Consapevoli della sua positiva incidenza sull’elettorato del partito democratico operante nell’agro scafatese – nocerino, sulla costa amalfitana e nell’area del Calore – Sele e Vallo di Diano gli oligarchici del partito democratico hanno sollecitato alcuni referenti del senatore Andria nei rispettivi  territori a candidarsi.

E’ ben nota quanto sia consistente la fragilità dell’uomo quando viene circuito  in nome del partito o, addirittura, quando gli si lascia intravedere l’ipotesi di essere inserito nella competente lista elettorale circoscrizionale  secondo le allettanti regole del ‘ porcellum’.

Così i fedeli sostenitori di sempre del senatore Andria si sono venuti a trovare nell’antipatica posizione di candidati – avversari del proprio referente politico.

Ai lettori va ricordato che il rapporto De Luca – Andria non ha mai raggiunto livelli di autentica, reciproca stima. La fusione tra Margherita e PDS li vide intrappolati dentro il medesimo schieramento anche se collocati su posizioni evidentemente distanti. E mentre Andria, pur di non soccombere, ha evitato di collocarsi all’interno degli originari cattolici democratici del filone Fioroni, preferendo il poco carismatico Franceschini, De Luca, invece, ha continuato a dire peste e corna della dirigenza nazionale del partito democratico, consolidando la sua influenza anche ricattatoria sullo stesso Bersani e sul D’Alema pensiero. La fase propedeutica delle ultime primarie esprime a chiare lettere la vacuità e l’inconsistenza valoriale di questo partito, qualità che lo rendono secondo soltanto alle diverse, folli  miniaggregazioni generate dal vecchio PDL.

Alfonso Andria è stato sempre molto cordialmente antipatico a De Luca, una sorta di allergia determinata probabilmente  dall’atteggiamento etico – borghese del senatore in alternativa all’arroganza populista del primo cittadino.

Le elezioni del maggio – giugno 2006 toccarono la punta dell’iceberg del contrasto tra i due a seguito della rinuncia di fatto di De Luca a schierarsi col simbolo del partito e all’ingannevole coinvolgimento di Andria, in quell’epoca europarlamentare, nella qualità di suo concorrente nella corsa a primo cittadino della città capoluogo.

Si arrivò al ballottaggio col travaso di circa 7000 voti, potenzialmente di appannaggio delle liste di pertinenza di Andria nel primo turno, a favore di De Luca.

Quando il governo Berlusconi si riunì per decidere sulla questione relativa all’affidamento agli enti locali della responsabilità politica e gestionale dei rifiuti, episodio unico nel rapporto tra maggioranza ed opposizione, Bersani si presentò a palazzo Chigi per sostenere la tesi di De Luca che contestava il ruolo precedentemente assegnato alle province.

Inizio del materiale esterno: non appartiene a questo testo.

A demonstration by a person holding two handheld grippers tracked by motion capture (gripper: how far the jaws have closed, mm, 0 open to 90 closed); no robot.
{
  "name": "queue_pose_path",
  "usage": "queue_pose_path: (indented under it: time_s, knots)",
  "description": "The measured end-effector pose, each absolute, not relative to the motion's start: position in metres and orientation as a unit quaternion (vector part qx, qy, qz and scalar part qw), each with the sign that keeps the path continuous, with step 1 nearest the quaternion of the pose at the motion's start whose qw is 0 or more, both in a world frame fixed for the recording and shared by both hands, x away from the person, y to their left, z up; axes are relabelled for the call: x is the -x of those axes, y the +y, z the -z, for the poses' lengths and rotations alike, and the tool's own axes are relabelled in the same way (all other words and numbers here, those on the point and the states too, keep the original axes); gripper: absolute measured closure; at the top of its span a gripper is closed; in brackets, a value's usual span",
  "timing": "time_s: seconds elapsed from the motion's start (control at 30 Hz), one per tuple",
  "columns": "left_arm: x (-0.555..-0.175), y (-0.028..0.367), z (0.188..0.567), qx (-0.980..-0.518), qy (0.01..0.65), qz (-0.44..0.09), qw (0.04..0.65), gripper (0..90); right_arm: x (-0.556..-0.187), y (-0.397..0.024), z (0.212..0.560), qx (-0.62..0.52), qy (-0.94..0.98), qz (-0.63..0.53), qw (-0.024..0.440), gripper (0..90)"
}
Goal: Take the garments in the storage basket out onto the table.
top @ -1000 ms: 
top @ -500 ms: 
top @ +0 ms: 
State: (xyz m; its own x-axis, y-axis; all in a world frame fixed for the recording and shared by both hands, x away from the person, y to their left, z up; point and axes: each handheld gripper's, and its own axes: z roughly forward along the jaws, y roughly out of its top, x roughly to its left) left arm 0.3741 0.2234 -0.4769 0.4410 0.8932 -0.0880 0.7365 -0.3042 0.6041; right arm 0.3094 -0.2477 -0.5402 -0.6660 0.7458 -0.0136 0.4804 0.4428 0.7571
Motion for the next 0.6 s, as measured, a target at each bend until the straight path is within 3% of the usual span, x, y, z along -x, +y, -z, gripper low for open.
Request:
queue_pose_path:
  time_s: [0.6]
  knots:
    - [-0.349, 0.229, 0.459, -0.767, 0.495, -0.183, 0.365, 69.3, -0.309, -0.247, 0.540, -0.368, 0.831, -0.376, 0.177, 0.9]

In quell’occasione l’attuale candidato a capo del governo si fece accompagnare, nella qualità di fedeli testimoni, da due parlamentari del Nord, rifiutando di fatto che a svolgere questo ruolo fossero, per l’occasione,  i parlamentari salernitani Iannuzzi ed Andria, quest’ultimo  addirittura consigliere comunale in carica a Salerno.

In conclusione: chi scrive, consapevole che in politica a pensar male forse non si sbaglia, ritiene che all’operazione anti Andria non sia del tutto da escludere lo zampino dello stesso Bersani.

Andria ha una sola, grave responsabilità: ha rinunciato da sempre ad affrontare e a contestare con chiara determinazione la posizione egemone di De Luca. Ha preferito comportarsi da galantuomo ma in politica le regole di monsignor Della Casa, purtroppo, non trovano applicazione.